People are paying in proportion to the pain/joy you solve, not in proportion to how hard it is to solve that. The difficulty affects only supply - i.e., if you do make it, how large the competition will be.


Sure. If anything they tend to be inversely related. But go build Maya or Ableton Live or Photoshop and get back to me on how "easy" it is to build software.

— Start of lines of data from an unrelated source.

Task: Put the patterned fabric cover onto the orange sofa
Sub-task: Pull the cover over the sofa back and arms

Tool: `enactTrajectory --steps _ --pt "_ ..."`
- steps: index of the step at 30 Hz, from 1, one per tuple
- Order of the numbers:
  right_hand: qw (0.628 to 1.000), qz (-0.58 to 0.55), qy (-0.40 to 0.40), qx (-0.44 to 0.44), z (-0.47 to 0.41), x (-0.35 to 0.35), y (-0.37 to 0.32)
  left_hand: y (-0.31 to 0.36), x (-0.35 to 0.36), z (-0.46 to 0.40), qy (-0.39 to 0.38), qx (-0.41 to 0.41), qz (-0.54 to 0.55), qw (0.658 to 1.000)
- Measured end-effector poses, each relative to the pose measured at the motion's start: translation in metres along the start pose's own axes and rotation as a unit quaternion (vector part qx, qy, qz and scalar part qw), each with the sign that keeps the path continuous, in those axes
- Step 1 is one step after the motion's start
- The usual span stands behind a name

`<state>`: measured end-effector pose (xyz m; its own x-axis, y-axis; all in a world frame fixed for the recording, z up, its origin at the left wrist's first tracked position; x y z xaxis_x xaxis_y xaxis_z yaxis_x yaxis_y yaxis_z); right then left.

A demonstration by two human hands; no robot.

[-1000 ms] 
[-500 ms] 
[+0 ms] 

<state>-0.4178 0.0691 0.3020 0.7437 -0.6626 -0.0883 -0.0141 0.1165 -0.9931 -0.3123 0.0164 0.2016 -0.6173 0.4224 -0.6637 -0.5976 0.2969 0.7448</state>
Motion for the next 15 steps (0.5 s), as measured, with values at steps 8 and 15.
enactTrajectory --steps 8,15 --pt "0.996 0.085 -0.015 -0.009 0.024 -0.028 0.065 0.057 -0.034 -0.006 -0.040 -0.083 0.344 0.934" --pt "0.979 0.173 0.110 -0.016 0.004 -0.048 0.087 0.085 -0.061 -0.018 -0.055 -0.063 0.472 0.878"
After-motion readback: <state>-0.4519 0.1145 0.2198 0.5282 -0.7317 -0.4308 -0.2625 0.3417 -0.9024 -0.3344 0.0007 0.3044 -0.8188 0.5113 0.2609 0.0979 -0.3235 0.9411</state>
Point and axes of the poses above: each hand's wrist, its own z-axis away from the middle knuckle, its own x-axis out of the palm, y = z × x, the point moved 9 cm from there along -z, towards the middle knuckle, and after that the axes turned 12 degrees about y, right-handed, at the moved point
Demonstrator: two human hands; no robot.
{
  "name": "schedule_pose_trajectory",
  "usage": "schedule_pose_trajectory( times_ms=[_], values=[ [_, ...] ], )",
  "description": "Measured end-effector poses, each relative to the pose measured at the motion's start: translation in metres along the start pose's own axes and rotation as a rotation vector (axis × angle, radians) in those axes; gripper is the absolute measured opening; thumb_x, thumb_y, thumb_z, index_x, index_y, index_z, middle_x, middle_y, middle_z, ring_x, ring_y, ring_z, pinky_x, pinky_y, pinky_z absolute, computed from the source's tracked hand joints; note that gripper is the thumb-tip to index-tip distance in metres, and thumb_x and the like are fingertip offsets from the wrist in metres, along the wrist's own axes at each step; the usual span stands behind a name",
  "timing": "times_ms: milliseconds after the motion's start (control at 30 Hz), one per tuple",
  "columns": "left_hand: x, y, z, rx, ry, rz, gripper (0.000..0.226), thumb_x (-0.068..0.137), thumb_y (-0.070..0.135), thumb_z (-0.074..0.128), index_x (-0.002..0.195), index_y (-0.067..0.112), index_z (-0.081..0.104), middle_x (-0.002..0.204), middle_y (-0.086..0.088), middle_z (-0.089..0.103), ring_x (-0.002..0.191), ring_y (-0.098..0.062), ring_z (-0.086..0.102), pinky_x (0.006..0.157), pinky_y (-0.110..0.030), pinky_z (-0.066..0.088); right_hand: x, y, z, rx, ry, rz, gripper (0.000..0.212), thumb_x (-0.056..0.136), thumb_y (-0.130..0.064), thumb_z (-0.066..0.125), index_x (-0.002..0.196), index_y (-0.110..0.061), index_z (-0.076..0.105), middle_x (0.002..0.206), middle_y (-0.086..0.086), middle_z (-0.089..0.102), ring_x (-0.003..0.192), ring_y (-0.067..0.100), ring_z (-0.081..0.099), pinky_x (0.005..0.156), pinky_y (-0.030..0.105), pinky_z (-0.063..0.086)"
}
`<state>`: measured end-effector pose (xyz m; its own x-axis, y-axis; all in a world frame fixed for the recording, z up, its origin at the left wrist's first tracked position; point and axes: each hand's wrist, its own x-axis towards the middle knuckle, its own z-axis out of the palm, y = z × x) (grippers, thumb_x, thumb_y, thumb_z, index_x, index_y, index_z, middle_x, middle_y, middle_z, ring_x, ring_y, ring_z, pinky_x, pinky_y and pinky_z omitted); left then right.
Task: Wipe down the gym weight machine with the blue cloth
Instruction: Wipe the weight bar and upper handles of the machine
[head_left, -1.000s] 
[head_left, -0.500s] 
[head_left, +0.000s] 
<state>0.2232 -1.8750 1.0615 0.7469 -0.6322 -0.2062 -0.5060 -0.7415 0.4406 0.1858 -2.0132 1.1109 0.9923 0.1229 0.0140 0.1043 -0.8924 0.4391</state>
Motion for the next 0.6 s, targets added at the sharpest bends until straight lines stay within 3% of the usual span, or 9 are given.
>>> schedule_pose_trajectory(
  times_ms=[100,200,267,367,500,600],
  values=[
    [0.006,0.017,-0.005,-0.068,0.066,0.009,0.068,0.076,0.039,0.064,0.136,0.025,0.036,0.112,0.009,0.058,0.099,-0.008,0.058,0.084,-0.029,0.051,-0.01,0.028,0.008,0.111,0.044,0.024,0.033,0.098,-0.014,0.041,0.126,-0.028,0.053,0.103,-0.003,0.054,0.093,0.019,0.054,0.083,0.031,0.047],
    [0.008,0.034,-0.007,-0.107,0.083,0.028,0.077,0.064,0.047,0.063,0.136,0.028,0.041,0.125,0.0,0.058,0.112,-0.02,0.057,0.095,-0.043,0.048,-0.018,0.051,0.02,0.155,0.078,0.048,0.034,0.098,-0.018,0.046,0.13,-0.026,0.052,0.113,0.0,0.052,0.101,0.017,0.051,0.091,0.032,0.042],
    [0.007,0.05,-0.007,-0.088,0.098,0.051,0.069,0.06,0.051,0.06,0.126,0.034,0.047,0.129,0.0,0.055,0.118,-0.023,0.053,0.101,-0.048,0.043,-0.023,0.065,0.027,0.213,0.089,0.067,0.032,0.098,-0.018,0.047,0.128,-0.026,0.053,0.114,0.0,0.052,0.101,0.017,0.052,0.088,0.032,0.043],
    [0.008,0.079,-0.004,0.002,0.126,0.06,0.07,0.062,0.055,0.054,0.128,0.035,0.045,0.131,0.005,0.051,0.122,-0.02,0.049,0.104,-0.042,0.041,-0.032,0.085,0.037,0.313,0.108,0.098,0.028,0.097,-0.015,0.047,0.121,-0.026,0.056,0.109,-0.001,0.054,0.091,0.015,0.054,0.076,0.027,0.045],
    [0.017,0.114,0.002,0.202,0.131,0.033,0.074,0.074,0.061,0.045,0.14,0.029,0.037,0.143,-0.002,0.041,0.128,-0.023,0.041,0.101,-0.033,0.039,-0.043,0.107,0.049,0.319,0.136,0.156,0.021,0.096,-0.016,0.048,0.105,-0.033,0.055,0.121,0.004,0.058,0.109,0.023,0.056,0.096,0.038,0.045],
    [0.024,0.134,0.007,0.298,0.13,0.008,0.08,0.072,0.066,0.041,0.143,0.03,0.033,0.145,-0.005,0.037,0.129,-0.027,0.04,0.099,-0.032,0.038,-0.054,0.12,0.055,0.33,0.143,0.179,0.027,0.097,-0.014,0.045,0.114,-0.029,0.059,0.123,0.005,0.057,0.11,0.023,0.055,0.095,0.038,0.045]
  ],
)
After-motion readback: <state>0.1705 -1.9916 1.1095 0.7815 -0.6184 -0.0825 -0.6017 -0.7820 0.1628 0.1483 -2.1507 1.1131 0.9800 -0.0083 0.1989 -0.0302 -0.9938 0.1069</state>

I,oddly enough, had the opposite. Gave my software out to a few friends (wrote it for myself, as the others in its class sucked), Next thing I know I'm getting 100k d/l a month (paying for overages, fun) - and soon after have a few million users. Never have spent any money on advertising (even though the software DID make it on to a TV show in Denmark a few years later - and magazines, newspapers, etc.) Still getting downloads and new users.

Have also written tons of other stuff that this did NOT happen to :)


The Software was "StationRipper" (still IS StationRipper - first released in 2003. Holy crap, Dec 13 2003!?!?!!??!!? I'm glad I posted this, I had no idea it was almost the 10th anniversary!!!)


"Wrote it for myself, the others in its class sucked" sounds like the key to your success. Poor competition, which is always helpful. A solid understanding of the customers' needs, because you were one of them. And a very large market.


Just curious, what software was this?


I'm currently in between a programmer and a marketing guy in a specific niche. My interpretation is slightly different:

With software, you can find a way to get it to work. Given the right knowledge, you can accomplish your goal. (Assuming a goal that other people of similar skill have achieved it, and not proving P=NP type stuff.)

With marketing, even if you do everything "right", there's still a huge chance at failure. Being experienced, knowledgeable, and focused doesn't mean you'll accomplish what you set out to do.

I think it's related to the fact that you control software when you write code. Marketing has so much outside of your control that even doing everything right still only results in a < 100% success rate.